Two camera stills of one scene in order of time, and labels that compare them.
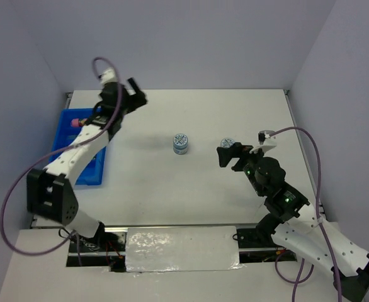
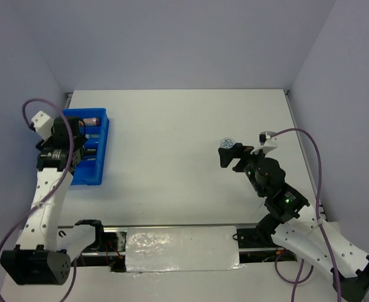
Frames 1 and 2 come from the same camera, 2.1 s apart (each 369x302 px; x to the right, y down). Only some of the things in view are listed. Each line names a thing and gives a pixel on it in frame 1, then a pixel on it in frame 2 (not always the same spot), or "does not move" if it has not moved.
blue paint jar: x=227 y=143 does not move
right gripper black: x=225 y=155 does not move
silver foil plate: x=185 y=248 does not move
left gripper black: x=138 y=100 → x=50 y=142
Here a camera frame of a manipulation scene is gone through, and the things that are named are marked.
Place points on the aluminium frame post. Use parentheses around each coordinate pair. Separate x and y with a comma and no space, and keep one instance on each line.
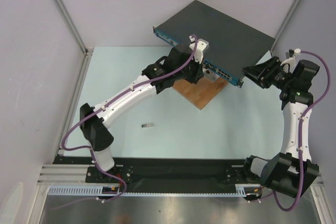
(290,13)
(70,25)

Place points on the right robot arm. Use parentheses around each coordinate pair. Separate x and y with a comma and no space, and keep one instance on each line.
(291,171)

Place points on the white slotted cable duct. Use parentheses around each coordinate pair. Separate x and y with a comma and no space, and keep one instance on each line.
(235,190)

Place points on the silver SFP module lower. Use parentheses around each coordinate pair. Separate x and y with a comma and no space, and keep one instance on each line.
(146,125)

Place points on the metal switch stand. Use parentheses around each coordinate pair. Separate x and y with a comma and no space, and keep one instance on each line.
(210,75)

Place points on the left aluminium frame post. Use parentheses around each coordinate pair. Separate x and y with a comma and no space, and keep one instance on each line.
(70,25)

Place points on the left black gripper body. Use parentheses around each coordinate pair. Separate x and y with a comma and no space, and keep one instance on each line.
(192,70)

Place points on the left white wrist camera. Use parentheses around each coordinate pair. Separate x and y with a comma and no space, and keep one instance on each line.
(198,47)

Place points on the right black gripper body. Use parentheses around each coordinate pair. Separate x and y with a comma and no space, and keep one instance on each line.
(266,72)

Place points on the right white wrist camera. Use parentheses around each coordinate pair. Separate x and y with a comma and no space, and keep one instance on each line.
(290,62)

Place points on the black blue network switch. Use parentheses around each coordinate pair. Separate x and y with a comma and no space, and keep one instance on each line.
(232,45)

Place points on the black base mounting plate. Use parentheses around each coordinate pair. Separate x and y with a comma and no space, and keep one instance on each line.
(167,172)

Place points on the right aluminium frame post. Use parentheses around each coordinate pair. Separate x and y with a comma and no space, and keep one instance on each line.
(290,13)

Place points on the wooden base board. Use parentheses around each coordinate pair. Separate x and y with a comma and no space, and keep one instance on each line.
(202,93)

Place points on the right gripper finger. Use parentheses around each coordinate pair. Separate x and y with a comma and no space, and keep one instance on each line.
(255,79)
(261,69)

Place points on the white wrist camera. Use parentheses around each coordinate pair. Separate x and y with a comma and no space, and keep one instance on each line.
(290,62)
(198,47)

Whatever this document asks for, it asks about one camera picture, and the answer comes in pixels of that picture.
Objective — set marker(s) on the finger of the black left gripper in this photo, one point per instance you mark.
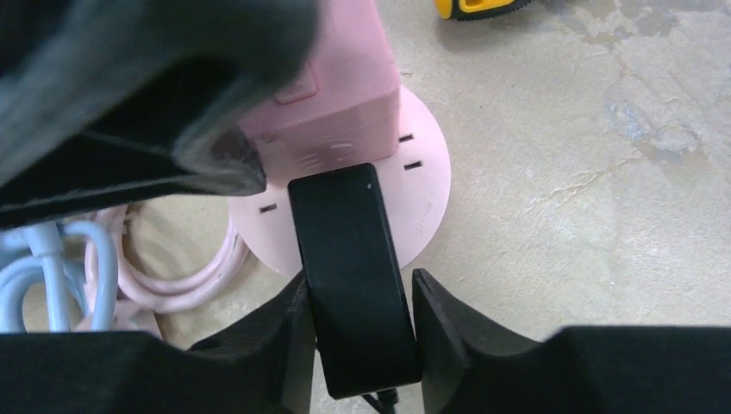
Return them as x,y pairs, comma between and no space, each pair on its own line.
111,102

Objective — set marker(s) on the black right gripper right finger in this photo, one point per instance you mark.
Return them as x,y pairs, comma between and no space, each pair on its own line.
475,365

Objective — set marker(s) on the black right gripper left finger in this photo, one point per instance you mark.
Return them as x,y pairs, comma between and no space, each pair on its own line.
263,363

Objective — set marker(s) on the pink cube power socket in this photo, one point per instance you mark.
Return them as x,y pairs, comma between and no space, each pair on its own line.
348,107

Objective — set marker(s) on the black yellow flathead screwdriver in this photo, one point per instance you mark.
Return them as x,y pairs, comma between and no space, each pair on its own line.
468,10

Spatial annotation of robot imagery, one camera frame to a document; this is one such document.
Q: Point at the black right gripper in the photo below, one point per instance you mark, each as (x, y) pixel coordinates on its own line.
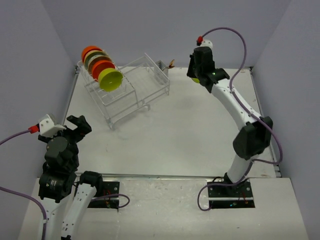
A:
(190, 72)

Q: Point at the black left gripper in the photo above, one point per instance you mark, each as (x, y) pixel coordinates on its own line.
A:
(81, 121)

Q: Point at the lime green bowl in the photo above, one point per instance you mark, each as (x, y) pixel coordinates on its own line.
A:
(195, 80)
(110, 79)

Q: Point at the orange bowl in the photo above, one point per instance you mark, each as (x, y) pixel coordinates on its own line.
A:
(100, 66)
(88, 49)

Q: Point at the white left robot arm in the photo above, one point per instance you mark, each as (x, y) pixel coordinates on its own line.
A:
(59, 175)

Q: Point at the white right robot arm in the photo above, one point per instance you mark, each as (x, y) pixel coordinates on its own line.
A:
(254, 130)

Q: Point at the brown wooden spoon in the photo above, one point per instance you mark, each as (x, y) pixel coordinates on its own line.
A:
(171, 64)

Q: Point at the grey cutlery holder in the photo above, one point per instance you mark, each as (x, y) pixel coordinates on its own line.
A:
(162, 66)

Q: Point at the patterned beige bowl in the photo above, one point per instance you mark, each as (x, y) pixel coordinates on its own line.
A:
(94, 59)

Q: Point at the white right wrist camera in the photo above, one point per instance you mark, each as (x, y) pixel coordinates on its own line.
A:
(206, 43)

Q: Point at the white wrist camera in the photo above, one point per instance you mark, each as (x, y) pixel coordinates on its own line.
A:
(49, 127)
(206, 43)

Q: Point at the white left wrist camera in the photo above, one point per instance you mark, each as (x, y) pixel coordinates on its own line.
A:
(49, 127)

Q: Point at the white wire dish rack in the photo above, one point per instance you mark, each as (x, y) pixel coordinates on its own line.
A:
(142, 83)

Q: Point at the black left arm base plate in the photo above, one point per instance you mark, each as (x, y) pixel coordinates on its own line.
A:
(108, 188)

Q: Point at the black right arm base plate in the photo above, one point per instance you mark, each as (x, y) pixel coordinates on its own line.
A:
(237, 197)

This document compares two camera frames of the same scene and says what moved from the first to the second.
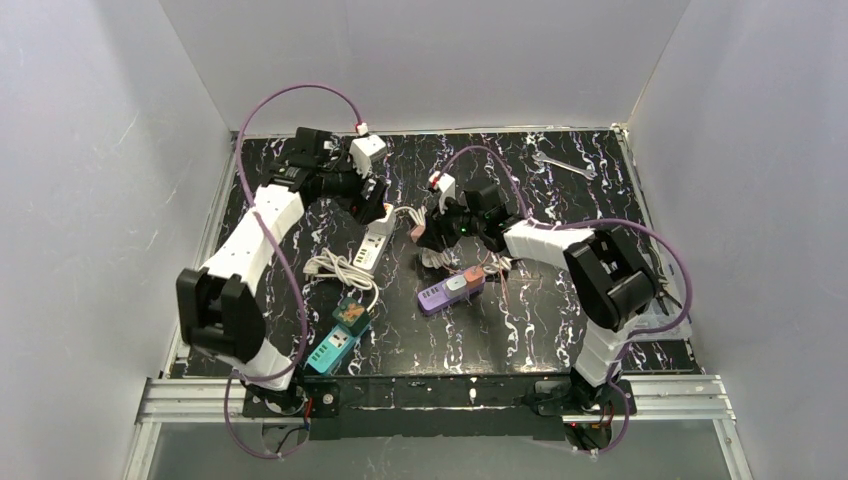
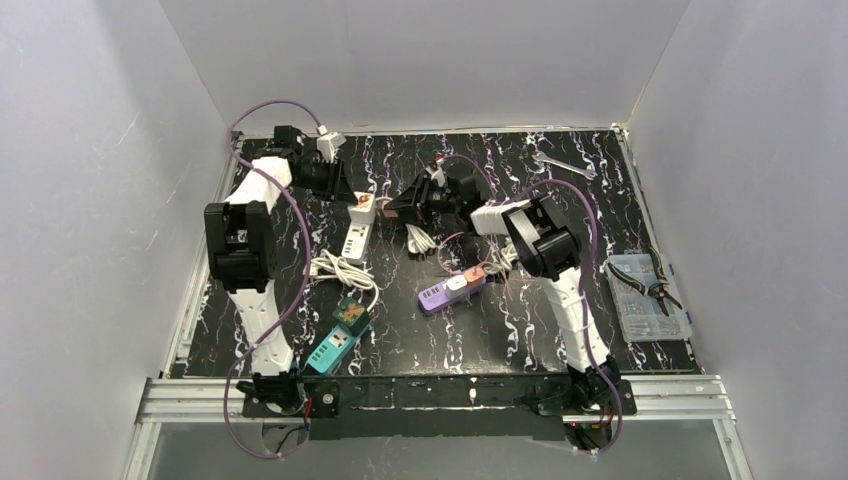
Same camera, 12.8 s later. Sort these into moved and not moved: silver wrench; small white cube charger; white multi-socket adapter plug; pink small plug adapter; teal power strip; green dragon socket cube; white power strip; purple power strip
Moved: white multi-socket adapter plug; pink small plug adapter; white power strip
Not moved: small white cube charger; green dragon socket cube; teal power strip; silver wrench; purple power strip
*-*-*
Apply a filter for "document" to the data above, then copy each line that matches.

ANSWER BOX:
Whatever this document asks for, it asks about one camera picture, and the answer comes in pixels of that picture.
Spatial annotation of robot imagery, one camera frame to a document; this is one such document.
This document compares two camera frames of the same scene and says what moved from the first to the second.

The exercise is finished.